This is one of two runner-up articles chosen from Mr. Patterson’s G Block Rhetoric class after a blind review by The Voice’s editors. Some minor edits have been made. Thank you so much and congratulations to all who submitted! We are so grateful to have had the opportunity to read your fantastic work, and we hope that you will continue writing!
When I hear peers talk about the SATs, I want to crawl into a ball and disregard my growing responsibilities. With the stress of homework, projects, tests, and afterschool activities, it is nearly impossible to factor tutoring and standardized tests into the equation. Further, standardized tests take a psychological toll on students and are economically unjust.
In one study, Galla concluded that grades are more indicative of college graduation than standardized testing. ACTs and SATs do not measure study habits, resilience, grit, or work ethic. Standardized tests are designed for students with a particular way of learning, but not everyone is an ideal test taker.
For decades, SATs and ACTs have been central in US education. They are the deciding factor in the college students attend. With the stress of SATs looming above the heads of many students, research shows that the level of cortisol—the stress hormone—rises in the brain by an average of 15 percent. In students who were already struggling emotionally, stress levels increased on average 35 percent: a level that has the ability to affect cognitive processes, in turn, distorting test scores. In a study by Hamilton, she found that standardized test taking also impacts quality of sleep due to heightened anxiety.
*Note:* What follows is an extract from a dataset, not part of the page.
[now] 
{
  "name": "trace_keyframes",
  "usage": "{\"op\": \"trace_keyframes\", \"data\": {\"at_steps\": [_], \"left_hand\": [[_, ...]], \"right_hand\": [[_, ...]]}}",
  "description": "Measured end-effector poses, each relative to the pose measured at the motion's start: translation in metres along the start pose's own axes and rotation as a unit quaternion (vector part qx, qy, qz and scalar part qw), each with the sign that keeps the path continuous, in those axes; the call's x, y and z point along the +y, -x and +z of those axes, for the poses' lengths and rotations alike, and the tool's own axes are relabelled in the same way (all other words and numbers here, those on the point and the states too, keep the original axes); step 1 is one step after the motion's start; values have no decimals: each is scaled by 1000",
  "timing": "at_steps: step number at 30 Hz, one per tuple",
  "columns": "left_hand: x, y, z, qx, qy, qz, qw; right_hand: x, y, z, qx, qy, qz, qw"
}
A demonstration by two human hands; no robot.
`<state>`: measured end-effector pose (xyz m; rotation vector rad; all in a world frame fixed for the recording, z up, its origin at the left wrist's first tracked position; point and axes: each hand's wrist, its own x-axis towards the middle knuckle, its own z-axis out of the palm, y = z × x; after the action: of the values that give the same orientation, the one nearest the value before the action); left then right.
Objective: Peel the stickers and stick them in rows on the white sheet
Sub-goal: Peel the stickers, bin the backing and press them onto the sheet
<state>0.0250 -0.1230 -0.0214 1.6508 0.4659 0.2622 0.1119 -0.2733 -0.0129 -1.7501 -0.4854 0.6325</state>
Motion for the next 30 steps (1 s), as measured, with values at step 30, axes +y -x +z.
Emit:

In a CNBC article, Johnson Hess explains the economic injustice of test taking. Scientists find that wealthy students have “significant advantages throughout the college application process.” Additionally, researchers Dixon-Roman and Mcardle found that low-income students receive lower test scores than their wealthy counterparts: “One 2015 analysis found that the lowest average SAT scores were among students from families who made less than $20,000 a year.” Race was also a factor. Dixon-Roman and Mcardle found that “the difference in SAT scores between high- and low-income students was twice as large among black students compared to white students.”
Another factor in wealthy students receiving higher test scores is tutoring and the ability to retake the test. Standardized tests are not cheap. When a wealthy student is unimpressed with a test score, they do the easiest thing, retake it. The ability to retake these tests is not financially realistic for all families.
Picture a hard-working, driven student. They receive straight As and have a 4.3 GPA. Is it fair and just for this student to receive a lower score on their testing, simply because they cannot afford tutoring and retakes?
I ask that schools weigh the positive and negative consequences of standardized testing. Every high school is different, and an “A” at one school may not be the same at another. Therefore, schools think they need standardized test scores. But, ACTs and SATs are not a proper measure of intelligence and suitability. Their flaws skew results and do not accurately measure success. Just because we have been using them for years doesn’t mean that it is plausible in this new era of education. In a country where we claim to issue equal rights and opportunities to all, it is important that we reconsider “standard” methods of modern education—methods that prove faulty and morally unsound.